— Aim of the exercise —
Within the data below, find the string "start" and return each line where it occurs.

— Supplied material —
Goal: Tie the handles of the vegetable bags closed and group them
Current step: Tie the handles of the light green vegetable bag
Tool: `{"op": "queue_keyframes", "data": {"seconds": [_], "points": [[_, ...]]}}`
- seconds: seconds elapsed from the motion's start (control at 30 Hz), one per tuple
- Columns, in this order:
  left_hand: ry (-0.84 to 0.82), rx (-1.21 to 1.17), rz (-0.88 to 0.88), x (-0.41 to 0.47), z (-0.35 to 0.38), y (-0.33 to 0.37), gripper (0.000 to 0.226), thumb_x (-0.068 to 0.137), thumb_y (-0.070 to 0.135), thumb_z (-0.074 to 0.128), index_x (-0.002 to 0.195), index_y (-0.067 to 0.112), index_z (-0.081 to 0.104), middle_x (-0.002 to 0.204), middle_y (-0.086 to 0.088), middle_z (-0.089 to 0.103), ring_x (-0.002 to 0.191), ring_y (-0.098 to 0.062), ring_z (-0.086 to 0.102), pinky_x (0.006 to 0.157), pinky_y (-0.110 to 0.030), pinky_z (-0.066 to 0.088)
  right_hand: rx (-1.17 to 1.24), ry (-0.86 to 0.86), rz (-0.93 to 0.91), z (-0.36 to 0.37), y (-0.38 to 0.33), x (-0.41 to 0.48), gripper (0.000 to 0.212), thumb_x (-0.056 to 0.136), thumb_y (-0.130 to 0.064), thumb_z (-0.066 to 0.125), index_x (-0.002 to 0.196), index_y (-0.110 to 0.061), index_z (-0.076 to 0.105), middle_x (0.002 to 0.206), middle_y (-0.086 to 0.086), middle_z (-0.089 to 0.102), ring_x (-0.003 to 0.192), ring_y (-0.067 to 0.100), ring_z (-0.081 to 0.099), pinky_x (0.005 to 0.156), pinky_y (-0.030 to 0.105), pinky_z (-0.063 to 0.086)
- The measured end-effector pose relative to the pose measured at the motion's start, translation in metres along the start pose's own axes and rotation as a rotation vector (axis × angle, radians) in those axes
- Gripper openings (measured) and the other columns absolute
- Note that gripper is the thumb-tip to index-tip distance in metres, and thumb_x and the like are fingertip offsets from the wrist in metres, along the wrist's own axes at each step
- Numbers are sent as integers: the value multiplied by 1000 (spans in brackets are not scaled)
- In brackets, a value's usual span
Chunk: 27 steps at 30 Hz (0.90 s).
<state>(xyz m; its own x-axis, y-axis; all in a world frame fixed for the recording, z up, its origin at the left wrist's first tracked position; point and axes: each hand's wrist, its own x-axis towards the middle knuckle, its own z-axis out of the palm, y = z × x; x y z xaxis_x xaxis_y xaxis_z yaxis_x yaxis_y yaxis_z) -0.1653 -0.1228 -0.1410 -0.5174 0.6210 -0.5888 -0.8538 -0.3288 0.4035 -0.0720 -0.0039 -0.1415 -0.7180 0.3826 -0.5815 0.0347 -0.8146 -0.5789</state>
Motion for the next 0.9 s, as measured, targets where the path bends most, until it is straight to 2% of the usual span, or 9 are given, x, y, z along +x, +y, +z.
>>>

— Finished task —
- seconds: seconds elapsed from the motion's start (control at 30 Hz), one per tuple
- The measured end-effector pose relative to the pose measured at the motion's start, translation in metres along the start pose's own axes and rotation as a rotation vector (axis × angle, radians) in those axes

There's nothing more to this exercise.